Life Is so Bad in Japan That Millennials Are Choosing Virtual Relationships Over the Real Thing
More and more Japanese millennials are opting for virtual relationships over real ones. That’s right, instead of dating a human being, they’re dating their favorite film or anime character, even a meme or character in a video game. It’s a cultural trend that’s sparked the creation of a multi-million dollar “virtual romance industry” in Japan. And it has Japanese sociologist Masahiro Yamada rather frightened for his country’s future.
New figures show that more than 70% of unmarried Japanese men and 75% of women have never had any sexual experience by the time they reach 20, though that drops to almost 50% for each gender by the time they reach 25.
According to Professor Masahiro Yamada, a sociologist at Chuo University in Tokyo, who has coined the phrase “stranded singles” for the phenomenon, the rise in virginity rates is matched by a rise in the lack of interest in having any kind of “real” relationship.
Recent research by the Japanese government showed that about 30% of single women and 15% of single men aged between 20 and 29 admitted to having fallen in love with a meme or character in a game – higher than the 24% of those women and 11% of men who admitted to falling in love with a pop star or actor.

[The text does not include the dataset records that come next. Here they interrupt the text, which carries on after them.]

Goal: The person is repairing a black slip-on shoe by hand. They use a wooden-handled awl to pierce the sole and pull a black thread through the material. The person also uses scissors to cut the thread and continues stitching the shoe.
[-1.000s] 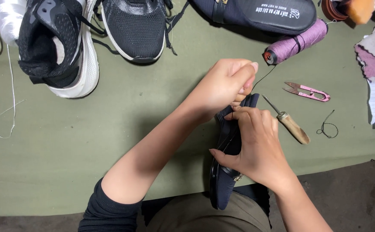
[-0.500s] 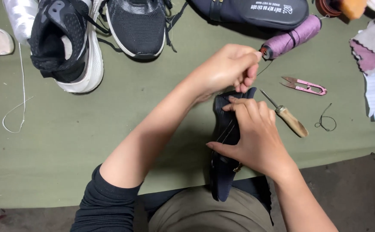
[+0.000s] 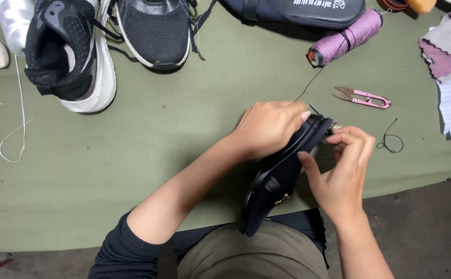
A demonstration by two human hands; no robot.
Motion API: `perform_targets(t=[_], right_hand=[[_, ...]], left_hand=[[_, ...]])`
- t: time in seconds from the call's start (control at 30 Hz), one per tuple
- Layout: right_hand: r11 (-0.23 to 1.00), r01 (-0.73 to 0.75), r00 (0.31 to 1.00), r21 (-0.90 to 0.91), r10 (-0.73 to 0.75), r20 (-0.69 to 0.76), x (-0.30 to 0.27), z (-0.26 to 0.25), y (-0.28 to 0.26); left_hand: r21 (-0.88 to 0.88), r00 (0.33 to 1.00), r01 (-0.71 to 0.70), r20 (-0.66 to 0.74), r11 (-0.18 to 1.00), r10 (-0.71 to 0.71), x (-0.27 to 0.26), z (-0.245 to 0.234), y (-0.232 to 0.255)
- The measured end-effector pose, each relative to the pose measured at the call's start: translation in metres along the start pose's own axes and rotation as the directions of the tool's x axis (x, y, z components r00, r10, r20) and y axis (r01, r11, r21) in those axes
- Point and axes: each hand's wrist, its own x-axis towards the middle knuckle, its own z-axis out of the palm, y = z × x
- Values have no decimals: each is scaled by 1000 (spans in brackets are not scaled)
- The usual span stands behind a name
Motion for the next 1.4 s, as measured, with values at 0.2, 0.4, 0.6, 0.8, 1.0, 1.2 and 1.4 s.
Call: perform_targets(t=[0.2, 0.4, 0.6, 0.8, 1.0, 1.2, 1.4], right_hand=[[907, -394, 856, 147, 304, 419, -4, 23, 1], [461, -446, 882, 767, 80, 465, -1, 44, -16], [54, -272, 953, 961, 155, 261, -11, 74, -41], [-143, -287, 939, 947, 156, 307, -3, 98, -37], [-202, -335, 886, 920, 264, 381, 4, 115, -20], [-253, -345, 887, 904, 226, 402, 4, 116, -24], [-202, -341, 886, 918, 259, 386, 2, 117, -26]], left_hand=[[230, 968, 246, -15, 942, -249, -11, 8, -17], [189, 903, 406, -234, 894, -360, -47, -21, -18], [25, 800, 467, -438, 884, -411, -69, -17, -12], [201, 820, 5, -561, 980, 111, -63, -22, -7], [172, 860, -158, -459, 972, 221, -59, -16, -29], [70, 893, -160, -414, 985, 174, -60, -23, -29], [-62, 893, -182, -429, 981, 138, -57, -32, -26]])
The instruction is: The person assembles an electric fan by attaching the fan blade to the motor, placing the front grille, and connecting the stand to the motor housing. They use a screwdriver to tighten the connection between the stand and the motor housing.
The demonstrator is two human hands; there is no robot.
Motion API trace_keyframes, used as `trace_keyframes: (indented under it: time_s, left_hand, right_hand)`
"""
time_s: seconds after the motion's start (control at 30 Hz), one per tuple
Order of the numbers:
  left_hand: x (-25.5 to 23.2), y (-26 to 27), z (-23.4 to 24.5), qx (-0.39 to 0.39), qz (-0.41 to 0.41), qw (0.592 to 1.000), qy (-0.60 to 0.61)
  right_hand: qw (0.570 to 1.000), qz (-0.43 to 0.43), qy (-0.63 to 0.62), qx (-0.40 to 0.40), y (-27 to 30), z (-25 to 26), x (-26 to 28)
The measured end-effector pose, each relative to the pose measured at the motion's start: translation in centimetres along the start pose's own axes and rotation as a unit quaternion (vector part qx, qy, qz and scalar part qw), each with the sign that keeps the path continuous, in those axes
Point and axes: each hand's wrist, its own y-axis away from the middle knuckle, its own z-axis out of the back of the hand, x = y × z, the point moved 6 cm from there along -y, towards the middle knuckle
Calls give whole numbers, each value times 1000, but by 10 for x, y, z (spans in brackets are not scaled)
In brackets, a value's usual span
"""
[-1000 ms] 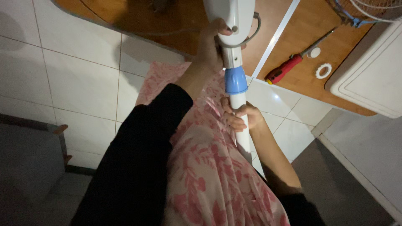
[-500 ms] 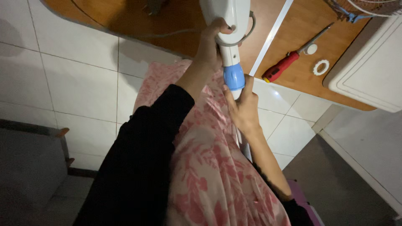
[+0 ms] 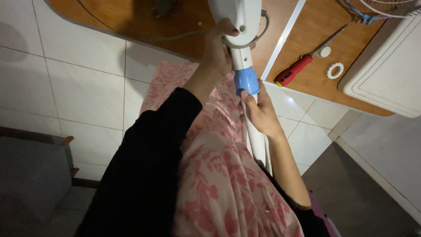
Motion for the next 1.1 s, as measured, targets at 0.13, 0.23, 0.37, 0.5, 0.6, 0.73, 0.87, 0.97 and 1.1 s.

The situation Yamada lays out isn’t all that far off from the one most American sociologists have pinned on our own millennial generation. Lacking income stability, Japanese millennials remain safe in their parents’ nests, hesitant to take risks in both career and relationships. Quite frankly, it’s easier to stay in your childhood bedroom and create a virtual world through your computer where you can and always will remain in control of everything – including your romantic partner.